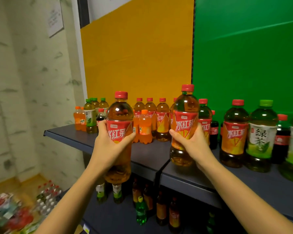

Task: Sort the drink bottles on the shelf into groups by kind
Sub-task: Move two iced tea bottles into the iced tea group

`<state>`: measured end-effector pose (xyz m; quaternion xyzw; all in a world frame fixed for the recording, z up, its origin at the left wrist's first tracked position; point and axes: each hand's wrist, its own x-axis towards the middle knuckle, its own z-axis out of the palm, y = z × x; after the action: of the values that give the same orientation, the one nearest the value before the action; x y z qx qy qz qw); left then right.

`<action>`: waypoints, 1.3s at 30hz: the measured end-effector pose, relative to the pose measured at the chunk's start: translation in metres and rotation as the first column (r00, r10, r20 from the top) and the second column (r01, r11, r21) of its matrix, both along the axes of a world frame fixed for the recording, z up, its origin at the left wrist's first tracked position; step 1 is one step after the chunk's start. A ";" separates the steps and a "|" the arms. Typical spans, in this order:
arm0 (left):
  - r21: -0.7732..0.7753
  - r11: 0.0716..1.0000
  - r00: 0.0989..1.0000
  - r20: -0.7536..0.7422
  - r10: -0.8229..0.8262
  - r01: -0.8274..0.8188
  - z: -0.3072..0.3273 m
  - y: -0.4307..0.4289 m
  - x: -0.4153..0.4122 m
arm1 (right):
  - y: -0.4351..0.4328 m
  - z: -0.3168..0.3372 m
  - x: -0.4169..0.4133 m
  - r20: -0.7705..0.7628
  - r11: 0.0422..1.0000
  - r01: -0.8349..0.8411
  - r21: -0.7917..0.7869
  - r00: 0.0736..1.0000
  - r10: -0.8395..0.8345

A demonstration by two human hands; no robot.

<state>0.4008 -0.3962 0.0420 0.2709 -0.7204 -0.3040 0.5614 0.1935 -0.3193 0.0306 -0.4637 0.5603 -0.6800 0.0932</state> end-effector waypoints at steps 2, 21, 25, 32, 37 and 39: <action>-0.005 1.000 1.000 -0.005 -0.026 0.026 0.006 -0.021 -0.011 | -0.018 0.006 -0.009 -0.026 0.999 0.034 0.010 0.999 -0.033; 0.050 0.890 0.892 -0.033 -0.451 0.452 -0.007 -0.142 -0.138 | -0.098 0.009 -0.038 -0.051 0.950 0.311 0.000 0.949 -0.310; 0.069 0.845 0.848 -0.015 -0.530 0.530 -0.017 -0.156 -0.153 | -0.106 -0.003 -0.035 -0.053 0.930 0.368 0.016 0.929 -0.366; 0.129 0.816 0.823 -0.012 -0.568 0.564 -0.032 -0.171 -0.176 | -0.120 -0.016 -0.033 -0.060 0.894 0.444 0.063 0.896 -0.441; 0.131 0.822 0.831 -0.018 -0.556 0.554 -0.036 -0.176 -0.187 | -0.128 -0.022 -0.033 -0.064 0.881 0.462 0.100 0.887 -0.458; 0.120 0.834 0.840 0.002 -0.543 0.538 -0.036 -0.178 -0.190 | -0.129 -0.023 -0.036 -0.055 0.877 0.470 0.104 0.883 -0.466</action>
<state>0.2104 -0.5747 0.0056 0.0937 -0.7589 -0.4861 0.4231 0.1579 -0.4487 0.0072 -0.3183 0.6949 -0.6424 -0.0555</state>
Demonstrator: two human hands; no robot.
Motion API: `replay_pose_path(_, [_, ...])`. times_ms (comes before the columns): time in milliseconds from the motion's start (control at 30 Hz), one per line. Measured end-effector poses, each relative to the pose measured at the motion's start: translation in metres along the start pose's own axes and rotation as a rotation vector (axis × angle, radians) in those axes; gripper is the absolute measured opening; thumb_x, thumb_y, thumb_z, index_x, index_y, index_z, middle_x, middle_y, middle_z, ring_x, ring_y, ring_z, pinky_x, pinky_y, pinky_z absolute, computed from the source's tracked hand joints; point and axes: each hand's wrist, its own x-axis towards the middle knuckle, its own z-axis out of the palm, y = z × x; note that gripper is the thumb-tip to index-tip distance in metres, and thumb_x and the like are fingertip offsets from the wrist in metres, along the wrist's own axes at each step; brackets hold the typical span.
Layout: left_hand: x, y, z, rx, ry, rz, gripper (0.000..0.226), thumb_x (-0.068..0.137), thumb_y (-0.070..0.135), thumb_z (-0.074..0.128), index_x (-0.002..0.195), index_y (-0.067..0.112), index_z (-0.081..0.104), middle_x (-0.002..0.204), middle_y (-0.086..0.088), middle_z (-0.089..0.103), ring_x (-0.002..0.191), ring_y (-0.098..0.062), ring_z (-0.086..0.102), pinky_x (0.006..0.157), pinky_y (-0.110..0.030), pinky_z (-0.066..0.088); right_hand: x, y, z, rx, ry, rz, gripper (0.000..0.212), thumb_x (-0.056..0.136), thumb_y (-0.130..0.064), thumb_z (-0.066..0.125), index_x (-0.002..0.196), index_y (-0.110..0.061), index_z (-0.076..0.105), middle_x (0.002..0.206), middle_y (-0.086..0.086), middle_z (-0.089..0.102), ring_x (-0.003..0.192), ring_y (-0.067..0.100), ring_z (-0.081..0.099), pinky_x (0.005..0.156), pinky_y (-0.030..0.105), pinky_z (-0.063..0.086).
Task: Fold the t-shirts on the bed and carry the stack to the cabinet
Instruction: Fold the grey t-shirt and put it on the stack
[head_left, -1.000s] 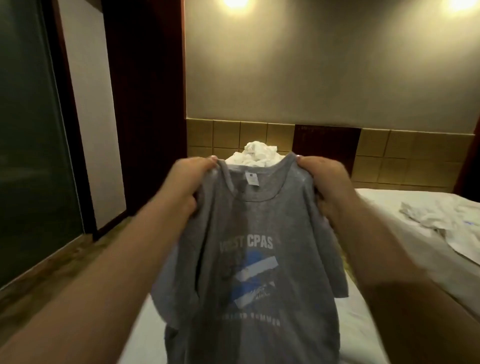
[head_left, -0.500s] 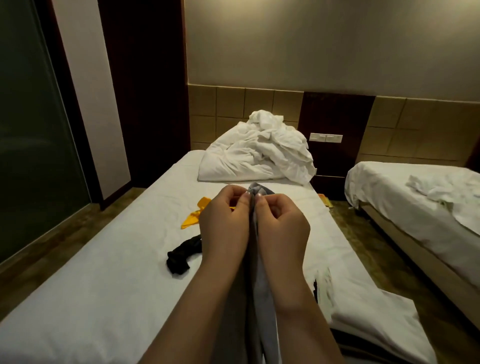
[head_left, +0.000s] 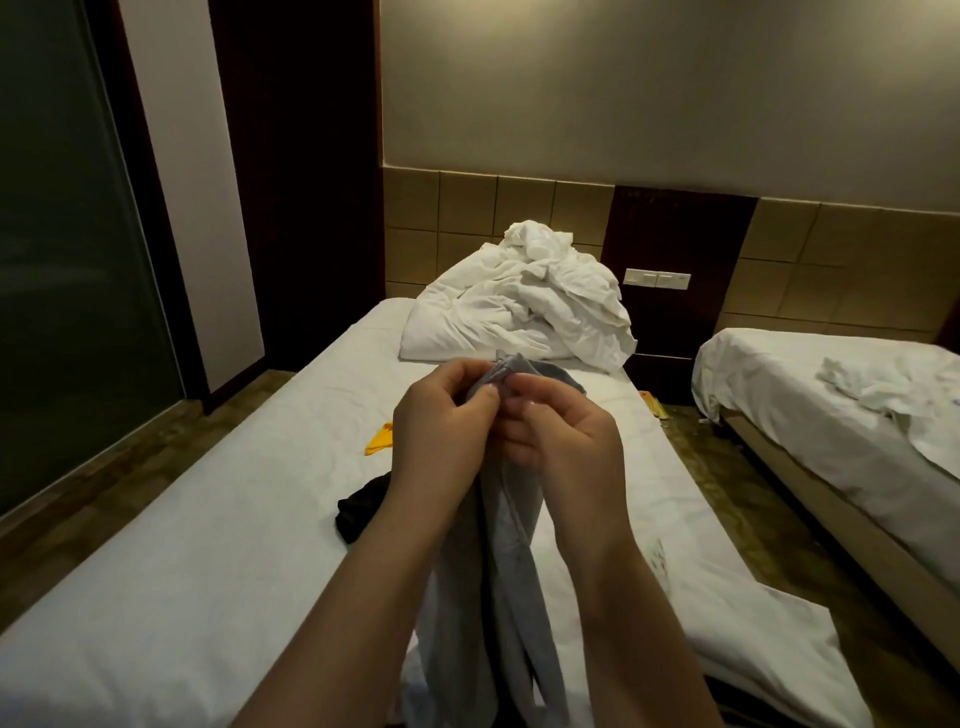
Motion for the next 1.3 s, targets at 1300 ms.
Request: replay_pose_path(1300, [0.079,0.044,-0.016,0.222,-0.361,0.089,0.022,0.076,0.033,0.072,0.074,0.012,0.066,0.087,-0.004,0.062,0.089,-0.02,0.059,0.085,-0.039,0.05,0.142,-0.15,-0.027,-0.719,-0.125,-0.464,0.024,0.087,-0.031,0.062,0.091,-0.009,0.071,0.086,0.004,0.064,0.081,0.013,0.056,0.079,0.029,0.044])
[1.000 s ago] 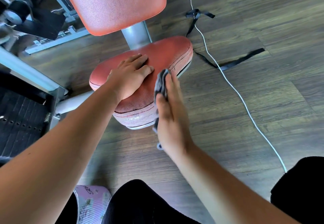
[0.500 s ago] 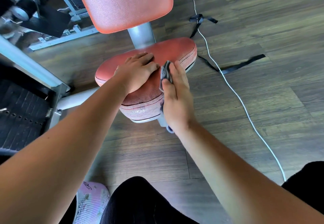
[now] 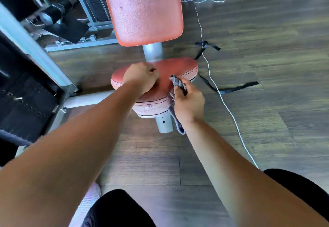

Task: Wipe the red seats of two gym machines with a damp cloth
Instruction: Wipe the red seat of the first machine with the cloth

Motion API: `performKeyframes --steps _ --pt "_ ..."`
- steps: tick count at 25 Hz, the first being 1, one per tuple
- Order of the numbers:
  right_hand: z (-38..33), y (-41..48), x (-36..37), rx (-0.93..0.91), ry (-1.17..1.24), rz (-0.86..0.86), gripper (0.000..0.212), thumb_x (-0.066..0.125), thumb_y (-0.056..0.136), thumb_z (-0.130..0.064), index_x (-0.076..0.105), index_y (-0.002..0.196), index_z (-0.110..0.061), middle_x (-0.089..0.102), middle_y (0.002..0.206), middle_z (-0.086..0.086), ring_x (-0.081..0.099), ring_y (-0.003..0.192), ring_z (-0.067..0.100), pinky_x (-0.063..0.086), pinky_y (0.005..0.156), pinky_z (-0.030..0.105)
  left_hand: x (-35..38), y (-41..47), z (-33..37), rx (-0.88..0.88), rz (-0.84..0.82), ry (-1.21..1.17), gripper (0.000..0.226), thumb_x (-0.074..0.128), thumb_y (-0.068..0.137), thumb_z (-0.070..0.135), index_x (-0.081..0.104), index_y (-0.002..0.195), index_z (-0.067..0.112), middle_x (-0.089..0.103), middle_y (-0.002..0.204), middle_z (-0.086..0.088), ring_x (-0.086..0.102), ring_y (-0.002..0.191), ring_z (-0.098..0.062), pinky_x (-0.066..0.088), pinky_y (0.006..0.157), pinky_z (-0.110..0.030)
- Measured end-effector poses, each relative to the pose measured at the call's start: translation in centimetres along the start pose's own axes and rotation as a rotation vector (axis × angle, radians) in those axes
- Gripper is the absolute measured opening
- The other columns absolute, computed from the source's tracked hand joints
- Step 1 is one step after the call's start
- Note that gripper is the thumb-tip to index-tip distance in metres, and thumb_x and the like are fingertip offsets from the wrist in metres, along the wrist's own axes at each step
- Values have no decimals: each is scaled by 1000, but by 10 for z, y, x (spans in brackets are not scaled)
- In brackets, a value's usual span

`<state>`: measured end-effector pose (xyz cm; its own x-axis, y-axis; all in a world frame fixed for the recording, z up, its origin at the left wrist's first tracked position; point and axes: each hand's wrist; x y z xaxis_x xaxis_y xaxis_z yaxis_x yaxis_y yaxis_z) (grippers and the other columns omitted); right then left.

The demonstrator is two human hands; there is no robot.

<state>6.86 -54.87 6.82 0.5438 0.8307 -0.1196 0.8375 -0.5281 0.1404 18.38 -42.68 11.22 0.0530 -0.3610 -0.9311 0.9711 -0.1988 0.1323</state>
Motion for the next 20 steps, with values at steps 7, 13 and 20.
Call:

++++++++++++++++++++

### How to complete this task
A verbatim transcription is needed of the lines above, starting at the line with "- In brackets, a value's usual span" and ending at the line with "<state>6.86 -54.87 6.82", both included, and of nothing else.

### Task answer
- In brackets, a value's usual span

`<state>`: measured end-effector pose (xyz cm; its own x-axis, y-axis; all in a world frame fixed for the recording, z up, its origin at the left wrist's first tracked position; point and axes: each hand's wrist; x y z xaxis_x xaxis_y xaxis_z yaxis_x yaxis_y yaxis_z) (grippers and the other columns omitted); right then left.

The demonstrator is two human hands; there is no robot.

<state>6.86 -54.87 6.82 0.5438 0.8307 -0.1196 0.8375 -0.5281 0.1404 18.38 -42.68 11.22 0.0530 -0.3610 -0.9311 0.9711 -0.1988 0.1323</state>

What has been written completes the answer.